Osteopathic Treatment of Scoliosis

Scoliosis is a disorder that affects approximately 3 percent of teenagers, but typically the cause is unclear. The degree of spinal curvature is, for the most part, mild (10-15 degree curve), but in some situations, the curve may begin to increase as the child develops.

Visual symptoms of adolescent idiopathic scoliosis include: skewed shoulders, one shoulder blade “sticking out” (more pronounced) than the other; an irregular waist or hip that is higher than the other; and/or a pronounced rib cage, typically on the convex side of the curve.

When the curve is small, symptoms are often few if any. If the curve deteriorates, however, the child will face difficulties which may require care. Complications associated with scoliosis arise mainly in people with larger curves and involve heart and/or lung complications due to shortening of the spine and weakening of the rib cage as the curve progresses, making it difficult for the heart to pump or for the lungs to expand. Individuals with scoliosis can also experience chronic back pain and other musculoskeletal problems due to changes in the spinal conditions.

In order to assess the degree of spinal curvature more precisely, scoliosis is diagnosed after a routine medical history and physical examination, as well as standing x-rays of the lower and middle back. Treatment may not be required in mild cases; but, if the condition deteriorates or in more serious cases, normal medical care may involve wearing a back brace, or perhaps even surgery.
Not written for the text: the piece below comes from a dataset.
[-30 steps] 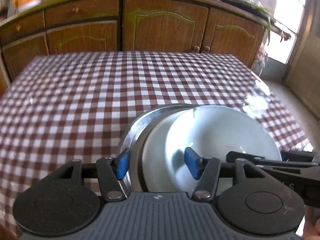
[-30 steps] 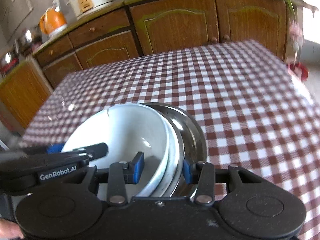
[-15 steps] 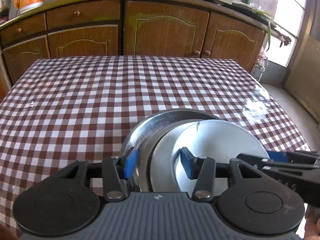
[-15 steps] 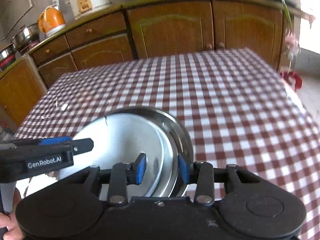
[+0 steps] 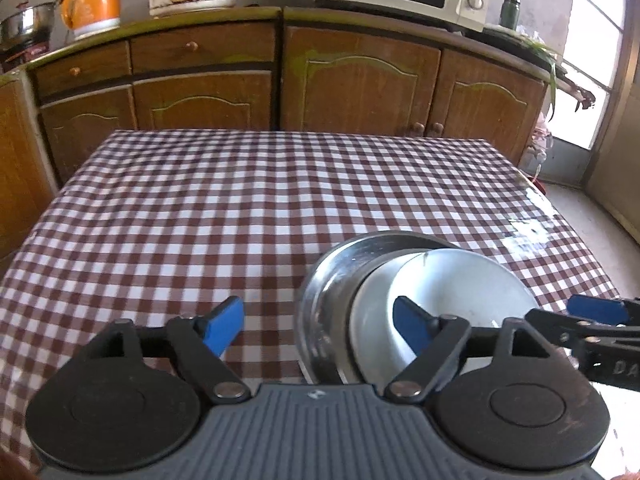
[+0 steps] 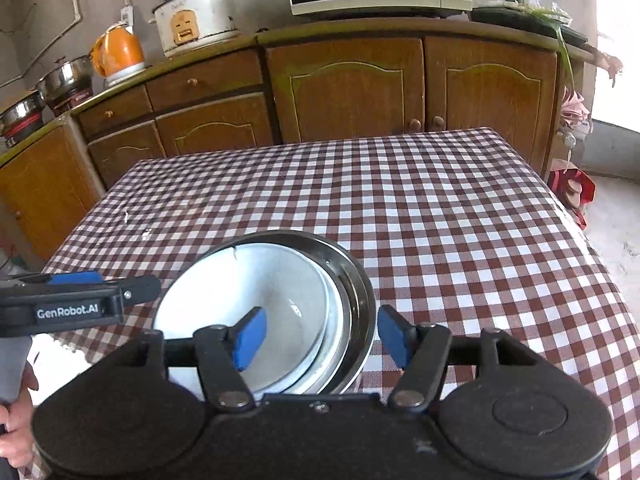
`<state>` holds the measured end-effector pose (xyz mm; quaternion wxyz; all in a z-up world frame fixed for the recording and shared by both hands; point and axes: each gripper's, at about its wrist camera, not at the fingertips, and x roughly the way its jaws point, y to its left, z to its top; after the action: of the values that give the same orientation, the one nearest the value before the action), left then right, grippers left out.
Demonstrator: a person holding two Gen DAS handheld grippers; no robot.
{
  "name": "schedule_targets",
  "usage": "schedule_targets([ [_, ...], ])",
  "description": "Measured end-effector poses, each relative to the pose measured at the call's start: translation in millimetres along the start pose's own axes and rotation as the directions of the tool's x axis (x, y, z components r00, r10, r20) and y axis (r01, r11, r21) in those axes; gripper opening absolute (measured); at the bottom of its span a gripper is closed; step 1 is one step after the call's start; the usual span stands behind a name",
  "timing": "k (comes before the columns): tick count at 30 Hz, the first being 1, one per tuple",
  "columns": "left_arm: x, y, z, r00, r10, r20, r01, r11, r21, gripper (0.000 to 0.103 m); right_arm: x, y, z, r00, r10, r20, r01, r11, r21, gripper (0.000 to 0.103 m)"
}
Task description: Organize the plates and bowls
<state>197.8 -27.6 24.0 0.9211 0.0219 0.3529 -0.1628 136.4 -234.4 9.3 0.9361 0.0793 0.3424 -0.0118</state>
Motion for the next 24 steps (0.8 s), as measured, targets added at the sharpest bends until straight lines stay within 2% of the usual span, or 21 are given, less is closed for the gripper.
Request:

Is Osteopathy offering an approach to scoliosis care? Researchers studied the case history of 60 patients diagnosed with scoliosis in an Osteopathic environment in a report published in January 2017. Patients were offered a mix of Osteopathic spinal manipulation and exercise methods including cantilever, postural weighting, fulcrum block, and ball exercises for rotating torso therapy. The findings revealed positive outcomes in 38 percent of patients in 90 percent of cases, with 52 percent of patients experiencing curve correction and curve stabilisation. This adds to existing research and case reports regarding the effectiveness of both behavioural activities and manual therapies for scoliosis treatment.